You’re an income investor and you crave yield. You’re also a smart investor that realizes diversification is an important element to long-term portfolio success.
One way to blend these two important investment ingredients is to look at dividend stocks that pay high yields, but don’t necessarily fit into the traditional cookie cutter-mold of large-cap U.S. equities.
Enter the China dividend stocks’ dragon.
On the other side of the globe, the second-largest economy in the world offers plenty of robust companies with red-hot yields. Like similar domestic firms in the utility, oil, specialty chemical space and telecom sectors, China has a lair of dividend stocks that throw off plenty of cash to shareholders.
In many cases, Chinese dividend stocks also offer the potential for some super-heated share price appreciation, as well as dividend yields that easily surpass all but one of the components in the Dow Jones Industrial Average.
Here are three Chinese dividend stocks delivering fire-breathing yields.
Chinese Dividend Stocks: Huaneng Power International Inc (ADR) (HNP)
YTD Performance: 30%
Dividend Yield: 5.3%
When you’re searching for high-yielding dividend stocks, a good place to look is the utility sector.

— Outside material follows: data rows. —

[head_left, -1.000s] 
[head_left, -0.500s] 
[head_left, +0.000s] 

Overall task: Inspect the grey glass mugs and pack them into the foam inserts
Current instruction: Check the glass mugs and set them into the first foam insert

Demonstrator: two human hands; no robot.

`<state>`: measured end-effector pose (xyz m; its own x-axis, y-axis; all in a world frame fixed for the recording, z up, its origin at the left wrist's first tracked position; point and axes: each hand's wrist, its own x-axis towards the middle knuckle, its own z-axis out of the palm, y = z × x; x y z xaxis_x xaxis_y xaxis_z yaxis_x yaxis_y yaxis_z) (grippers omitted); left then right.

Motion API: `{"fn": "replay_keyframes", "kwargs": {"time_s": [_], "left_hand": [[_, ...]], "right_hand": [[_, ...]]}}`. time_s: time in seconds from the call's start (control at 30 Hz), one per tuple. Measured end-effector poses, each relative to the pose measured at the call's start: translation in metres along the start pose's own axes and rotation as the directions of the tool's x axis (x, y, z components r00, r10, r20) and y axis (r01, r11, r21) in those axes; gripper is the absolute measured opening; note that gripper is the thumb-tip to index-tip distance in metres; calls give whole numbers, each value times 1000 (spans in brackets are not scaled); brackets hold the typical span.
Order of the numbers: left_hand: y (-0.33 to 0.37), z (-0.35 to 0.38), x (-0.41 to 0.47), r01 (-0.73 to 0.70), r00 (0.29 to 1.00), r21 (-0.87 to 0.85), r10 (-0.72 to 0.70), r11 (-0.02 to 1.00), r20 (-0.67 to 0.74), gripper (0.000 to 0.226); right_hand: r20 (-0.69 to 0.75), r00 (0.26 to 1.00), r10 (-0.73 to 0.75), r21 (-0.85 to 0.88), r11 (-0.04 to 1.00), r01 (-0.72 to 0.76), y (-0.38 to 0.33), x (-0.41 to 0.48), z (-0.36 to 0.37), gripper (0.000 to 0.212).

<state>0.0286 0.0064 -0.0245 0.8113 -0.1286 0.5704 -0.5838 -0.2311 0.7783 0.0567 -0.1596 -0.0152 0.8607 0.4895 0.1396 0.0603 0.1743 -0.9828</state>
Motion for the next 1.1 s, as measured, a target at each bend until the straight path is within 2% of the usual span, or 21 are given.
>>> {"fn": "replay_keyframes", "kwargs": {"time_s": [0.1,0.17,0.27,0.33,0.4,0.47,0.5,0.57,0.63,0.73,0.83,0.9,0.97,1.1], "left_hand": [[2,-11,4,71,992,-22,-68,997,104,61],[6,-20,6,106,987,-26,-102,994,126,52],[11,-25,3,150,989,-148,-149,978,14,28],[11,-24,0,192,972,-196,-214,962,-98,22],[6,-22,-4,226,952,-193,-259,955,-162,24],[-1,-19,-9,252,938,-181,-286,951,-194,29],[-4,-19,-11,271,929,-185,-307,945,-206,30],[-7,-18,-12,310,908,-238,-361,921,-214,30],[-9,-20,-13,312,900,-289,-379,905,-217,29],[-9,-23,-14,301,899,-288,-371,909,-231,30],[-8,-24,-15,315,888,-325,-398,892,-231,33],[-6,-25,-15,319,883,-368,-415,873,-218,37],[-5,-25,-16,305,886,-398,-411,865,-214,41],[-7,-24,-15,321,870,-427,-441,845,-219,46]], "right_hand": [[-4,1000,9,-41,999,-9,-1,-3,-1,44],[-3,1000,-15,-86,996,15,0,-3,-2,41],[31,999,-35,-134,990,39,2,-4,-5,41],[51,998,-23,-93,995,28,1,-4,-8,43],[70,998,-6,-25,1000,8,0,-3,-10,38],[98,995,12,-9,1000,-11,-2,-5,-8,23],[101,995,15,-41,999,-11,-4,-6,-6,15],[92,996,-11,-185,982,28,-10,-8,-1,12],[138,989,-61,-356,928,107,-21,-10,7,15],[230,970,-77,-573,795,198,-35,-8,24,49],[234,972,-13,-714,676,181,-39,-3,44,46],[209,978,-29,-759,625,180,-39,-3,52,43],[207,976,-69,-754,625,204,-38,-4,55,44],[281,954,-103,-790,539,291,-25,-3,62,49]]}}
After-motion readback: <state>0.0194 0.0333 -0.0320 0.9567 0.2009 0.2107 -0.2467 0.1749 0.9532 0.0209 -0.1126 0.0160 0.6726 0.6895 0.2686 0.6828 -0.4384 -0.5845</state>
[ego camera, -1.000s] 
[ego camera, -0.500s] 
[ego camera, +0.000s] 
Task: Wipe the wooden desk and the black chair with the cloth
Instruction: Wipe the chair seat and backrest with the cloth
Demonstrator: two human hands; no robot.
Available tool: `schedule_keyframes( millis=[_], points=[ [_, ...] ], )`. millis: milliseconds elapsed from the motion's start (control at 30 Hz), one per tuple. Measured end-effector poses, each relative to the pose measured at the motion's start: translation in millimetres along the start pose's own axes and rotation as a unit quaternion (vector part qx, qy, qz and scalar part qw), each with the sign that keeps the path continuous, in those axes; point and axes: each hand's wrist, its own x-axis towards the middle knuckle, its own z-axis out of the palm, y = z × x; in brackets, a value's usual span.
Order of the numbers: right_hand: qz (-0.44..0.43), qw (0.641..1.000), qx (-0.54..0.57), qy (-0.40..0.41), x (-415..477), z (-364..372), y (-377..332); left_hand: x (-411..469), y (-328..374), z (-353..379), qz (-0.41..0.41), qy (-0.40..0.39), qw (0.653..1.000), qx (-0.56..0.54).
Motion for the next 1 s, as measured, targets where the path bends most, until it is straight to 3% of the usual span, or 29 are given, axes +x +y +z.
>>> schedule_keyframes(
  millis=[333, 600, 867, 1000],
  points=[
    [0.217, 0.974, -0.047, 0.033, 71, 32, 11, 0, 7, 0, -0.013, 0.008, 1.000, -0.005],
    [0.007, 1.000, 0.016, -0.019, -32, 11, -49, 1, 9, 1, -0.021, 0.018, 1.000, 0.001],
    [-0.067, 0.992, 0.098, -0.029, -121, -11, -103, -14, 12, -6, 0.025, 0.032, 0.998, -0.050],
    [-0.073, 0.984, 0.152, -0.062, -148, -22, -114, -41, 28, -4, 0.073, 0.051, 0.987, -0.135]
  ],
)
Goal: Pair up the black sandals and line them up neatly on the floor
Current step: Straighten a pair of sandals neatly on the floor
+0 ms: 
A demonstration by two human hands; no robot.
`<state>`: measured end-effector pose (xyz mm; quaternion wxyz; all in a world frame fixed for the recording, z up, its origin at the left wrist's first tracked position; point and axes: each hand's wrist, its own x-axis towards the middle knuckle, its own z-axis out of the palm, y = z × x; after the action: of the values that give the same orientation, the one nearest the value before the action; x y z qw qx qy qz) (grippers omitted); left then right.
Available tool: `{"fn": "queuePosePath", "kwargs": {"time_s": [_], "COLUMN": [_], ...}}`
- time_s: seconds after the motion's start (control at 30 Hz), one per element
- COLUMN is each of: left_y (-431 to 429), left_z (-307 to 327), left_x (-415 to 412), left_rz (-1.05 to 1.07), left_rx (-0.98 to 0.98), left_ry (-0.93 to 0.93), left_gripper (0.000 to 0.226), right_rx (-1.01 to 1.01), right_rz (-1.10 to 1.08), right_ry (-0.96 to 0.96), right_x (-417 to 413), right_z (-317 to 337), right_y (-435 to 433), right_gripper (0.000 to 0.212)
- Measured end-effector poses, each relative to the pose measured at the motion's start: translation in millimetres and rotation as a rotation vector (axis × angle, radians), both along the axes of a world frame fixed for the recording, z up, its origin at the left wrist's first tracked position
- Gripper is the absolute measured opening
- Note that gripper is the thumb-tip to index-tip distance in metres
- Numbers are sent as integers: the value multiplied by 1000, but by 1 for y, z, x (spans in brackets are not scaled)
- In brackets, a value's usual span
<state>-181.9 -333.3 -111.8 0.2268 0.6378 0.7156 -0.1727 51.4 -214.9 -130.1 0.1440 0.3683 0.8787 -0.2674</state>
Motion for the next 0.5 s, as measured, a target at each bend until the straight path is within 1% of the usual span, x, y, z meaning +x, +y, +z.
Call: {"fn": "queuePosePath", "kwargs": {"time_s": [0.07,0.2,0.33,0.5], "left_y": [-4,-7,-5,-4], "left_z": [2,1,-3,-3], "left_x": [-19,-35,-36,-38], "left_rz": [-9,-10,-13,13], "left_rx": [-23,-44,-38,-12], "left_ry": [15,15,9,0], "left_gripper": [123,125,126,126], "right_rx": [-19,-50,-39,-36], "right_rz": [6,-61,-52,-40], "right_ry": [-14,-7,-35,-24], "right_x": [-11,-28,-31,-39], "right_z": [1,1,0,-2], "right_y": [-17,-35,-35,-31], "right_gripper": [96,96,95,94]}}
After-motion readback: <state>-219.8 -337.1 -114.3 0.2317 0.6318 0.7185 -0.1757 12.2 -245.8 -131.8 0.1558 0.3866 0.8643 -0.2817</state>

That’s because utilities take the revenue they collect and pay out much of it in the form of dividends to shareholders. That’s true in the U.S., as well as in China, and it’s definitely true of Chinese energy producer Huaneng Power International Inc (ADR) (HNP).
HNP is primarily an electric power producer, selling electricity to China’s regional power grids. Huaneng generates electric power by multiple means, and with a variety of fuel sources such as coal and natural gas. The company also generates power from green energy sources such as wind and hydro-electric sources.
HNP stock has enjoyed a strong run in 2014, up 30% year-to-date. But also lifting investors’ spirits is its 5.3% dividend yield based on its most recent payout. (Note: HNP pays out on an annual basis.)
China Dividend Stocks: CNOOC Ltd (ADR) (CEO)
YTD Performance: -17%
Dividend Yield: 4.3%
Global oil prices are down, and that hasn’t been a positive for oil companies in China — or anywhere else on the planet.
For one of China’s largest state-run enterprises, CNOOC Ltd (ADR) (CEO), the plunge in oil prices since September has caused a similar decline in the share price of this crude oil and natural gas producer.
Yet despite the recent decline CEO stock, or perhaps because of that decline, yield-seeking investors might want to put CNOOC on their watch list here. When oil prices start to creep higher again (and don’t they always?), so too will the price of CEO stock. Meanwhile, at a dividend yield of 4.3% based on its last two payouts (CEO pays two dividends a year, but not on a regular six-month cycle), you’re also getting paid well to wait for a potential rebound.
China Dividend Stocks: PetroChina Company Limited (ADR) (PTR)
YTD Performance: 3%
Dividend Yield: 4.2%
Like CNOOC, PetroChina Company Limited (ADR) (PTR) is a state-run Chinese oil and gas producer. PTR also happens to be China’s largest oil and gas dragon, which gives it a lot of muscle in the marketplace.
Despite its size, the company hasn’t been immune to the economics of lower global oil prices. Like CEO shares, PTR stock has taken a sharp turn south since September. Yet unlike CNOOC, PetroChina stock remains in positive territory with a year-to-date gain of 3%.
PTR stock pays out similarly to CNNOC, currently yielding 4.2% based on the past two payouts — making it the envy of most large-cap, U.S.-based oil producing dividend stocks.
As of this writing, Jim Woods did not hold a position in any of the aforementioned securities.